TASK ITEM: Could you repeat the listing below exactly while leaving its pictures behind?
------------
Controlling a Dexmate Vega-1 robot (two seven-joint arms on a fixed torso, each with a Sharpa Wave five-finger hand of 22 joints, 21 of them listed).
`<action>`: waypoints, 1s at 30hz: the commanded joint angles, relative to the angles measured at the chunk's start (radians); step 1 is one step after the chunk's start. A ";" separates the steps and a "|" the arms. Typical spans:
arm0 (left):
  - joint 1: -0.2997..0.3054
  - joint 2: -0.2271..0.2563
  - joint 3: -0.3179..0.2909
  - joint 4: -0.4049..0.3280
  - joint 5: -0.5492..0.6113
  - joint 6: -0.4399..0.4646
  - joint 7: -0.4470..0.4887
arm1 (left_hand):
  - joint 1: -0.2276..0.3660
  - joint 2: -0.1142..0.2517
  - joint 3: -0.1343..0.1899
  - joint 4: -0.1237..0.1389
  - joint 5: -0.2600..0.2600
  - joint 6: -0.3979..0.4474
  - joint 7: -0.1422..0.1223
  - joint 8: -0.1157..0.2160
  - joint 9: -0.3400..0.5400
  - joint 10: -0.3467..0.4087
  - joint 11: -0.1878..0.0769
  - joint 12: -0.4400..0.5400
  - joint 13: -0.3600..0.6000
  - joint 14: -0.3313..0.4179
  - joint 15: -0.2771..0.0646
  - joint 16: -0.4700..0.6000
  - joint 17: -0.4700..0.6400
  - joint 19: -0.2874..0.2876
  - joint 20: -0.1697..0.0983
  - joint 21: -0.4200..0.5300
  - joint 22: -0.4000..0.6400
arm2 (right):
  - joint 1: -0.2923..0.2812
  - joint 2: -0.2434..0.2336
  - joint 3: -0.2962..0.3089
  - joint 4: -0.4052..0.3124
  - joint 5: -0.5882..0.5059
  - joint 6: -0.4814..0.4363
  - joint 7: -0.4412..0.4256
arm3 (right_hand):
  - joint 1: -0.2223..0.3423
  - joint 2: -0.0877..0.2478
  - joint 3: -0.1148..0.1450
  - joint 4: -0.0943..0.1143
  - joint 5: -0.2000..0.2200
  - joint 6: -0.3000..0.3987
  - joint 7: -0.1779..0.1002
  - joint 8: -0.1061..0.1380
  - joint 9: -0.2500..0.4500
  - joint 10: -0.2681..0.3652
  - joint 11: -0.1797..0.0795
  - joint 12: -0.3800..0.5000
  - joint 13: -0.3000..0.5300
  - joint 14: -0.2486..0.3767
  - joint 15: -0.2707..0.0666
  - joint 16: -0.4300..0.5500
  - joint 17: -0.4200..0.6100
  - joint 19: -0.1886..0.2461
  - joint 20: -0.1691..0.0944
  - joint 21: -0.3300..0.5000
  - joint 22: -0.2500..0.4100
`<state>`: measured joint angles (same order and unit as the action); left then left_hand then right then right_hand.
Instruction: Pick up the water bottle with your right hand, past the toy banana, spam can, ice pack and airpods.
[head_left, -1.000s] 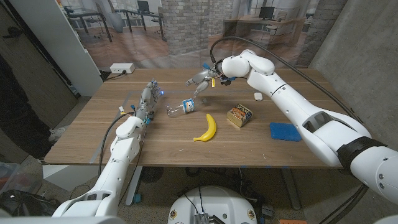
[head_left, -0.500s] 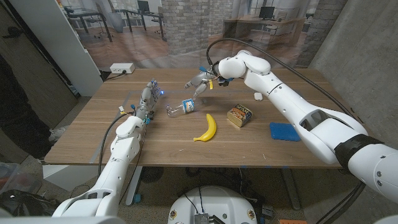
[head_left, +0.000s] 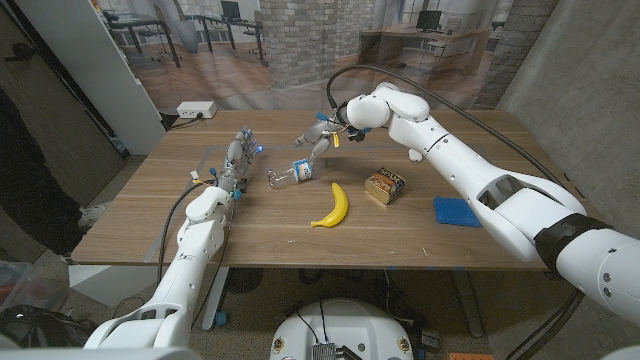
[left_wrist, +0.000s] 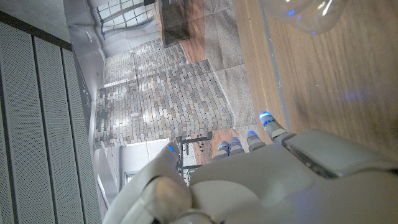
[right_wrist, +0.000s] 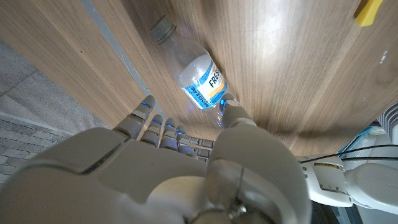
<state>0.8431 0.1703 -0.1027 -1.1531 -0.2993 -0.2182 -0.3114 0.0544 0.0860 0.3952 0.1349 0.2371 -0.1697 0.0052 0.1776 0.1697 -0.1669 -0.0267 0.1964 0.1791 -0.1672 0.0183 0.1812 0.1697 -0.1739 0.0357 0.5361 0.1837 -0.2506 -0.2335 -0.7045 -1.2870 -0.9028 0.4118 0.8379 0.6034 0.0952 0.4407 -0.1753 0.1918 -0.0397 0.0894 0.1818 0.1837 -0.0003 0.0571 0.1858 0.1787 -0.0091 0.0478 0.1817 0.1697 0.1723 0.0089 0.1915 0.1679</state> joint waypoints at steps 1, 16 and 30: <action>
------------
FINISHED TASK:
Controlling a Dexmate Vega-1 robot (two seven-joint arms on a fixed torso, each with a Sharpa Wave five-finger hand of 22 joints, 21 of them listed).
`<action>`: waypoints, 1s at 30hz: the commanded joint angles, relative to the angles measured at the chunk's start (radians); step 1 is one step after the chunk's start. A ";" separates the steps and a "|" the arms. Typical spans:
arm0 (left):
  - joint 1: -0.2997..0.3054
  - joint 2: -0.2271..0.2563
  - joint 3: -0.3179..0.2909
  - joint 4: -0.4049..0.3280
  - joint 5: -0.5492..0.6113
  - joint 6: -0.4399..0.4646
  - joint 7: -0.4470..0.4887
arm1 (left_hand):
  - joint 1: -0.2276..0.3660
  - joint 2: -0.1142..0.2517
  - joint 3: -0.1343..0.1899
  - joint 4: -0.1237..0.1389
  - joint 5: -0.2600..0.2600
  - joint 6: -0.3979..0.4474
  - joint 7: -0.1422..0.1223
  - joint 8: -0.1157..0.2160
  - joint 9: -0.3400..0.5400
  - joint 10: -0.3467..0.4087
  - joint 11: -0.1878..0.0769
  - joint 12: -0.4400..0.5400
  - joint 13: -0.3600..0.6000
  - joint 14: -0.3313..0.4179
  - joint 15: -0.2771..0.0646
  - joint 16: -0.4700..0.6000
  - joint 17: -0.4700..0.6400
  - joint 19: -0.2874..0.2876
  - joint 20: -0.1697..0.0983
  - joint 21: -0.4200..0.5300
  - joint 22: -0.4000..0.6400
arm2 (right):
  - joint 1: -0.2923..0.2812
  - joint 2: -0.2434..0.2336
  - joint 3: -0.2962..0.3089
  - joint 4: -0.4052..0.3124
  - joint 5: -0.5882..0.5059
  - joint 6: -0.4814..0.4363
  - joint 7: -0.4412..0.4256
arm3 (right_hand):
  - joint 1: -0.2223..0.3423
  - joint 2: -0.0877..0.2478
  - joint 3: -0.1148..0.1450
  - joint 4: -0.0943..0.1143
  - joint 5: -0.2000..0.2200
  - joint 6: -0.3000..0.3987
  - joint 7: -0.1779..0.1002
  - joint 8: -0.1061..0.1380
  - joint 9: -0.2500..0.4500
  - joint 10: -0.2681..0.3652
  - joint 11: -0.1797..0.0795
  - joint 12: -0.3800..0.5000
  - joint 13: -0.3000..0.5300
  - joint 14: -0.2486..0.3767
  - joint 15: -0.2707..0.0666
  - joint 16: -0.4300..0.5500
  - joint 17: -0.4200..0.6100
  - joint 19: -0.1886..0.2461
  - joint 20: -0.1691..0.0944
  - joint 21: -0.3300..0.5000
  - joint 22: -0.2500..0.4100
`<state>`: measured joint angles (same order and unit as the action); left then left_hand then right then right_hand.
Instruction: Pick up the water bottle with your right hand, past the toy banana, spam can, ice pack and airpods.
[head_left, -1.000s] 
[head_left, -0.500s] 
[head_left, +0.000s] 
[left_wrist, +0.000s] 
[right_wrist, +0.000s] 
<state>0.8431 0.1703 -0.1027 -1.1531 -0.2993 -0.2182 -0.3114 0.0544 0.0860 0.3952 0.1349 0.2371 -0.1697 0.0052 0.1776 0.1697 -0.1669 -0.0267 0.1964 0.1791 -0.1672 0.0183 0.1812 0.1697 -0.1739 0.0357 0.5361 0.1837 -0.2506 -0.2335 -0.7045 -1.2870 -0.9028 0.4118 0.8379 0.6034 0.0952 0.4407 -0.1753 0.1918 -0.0397 0.0894 0.1818 0.1837 -0.0003 0.0571 0.1858 0.1787 -0.0091 0.0478 0.1817 0.1697 0.1723 0.0089 0.1915 0.1679</state> joint waypoints at steps 1, 16 and 30: <action>

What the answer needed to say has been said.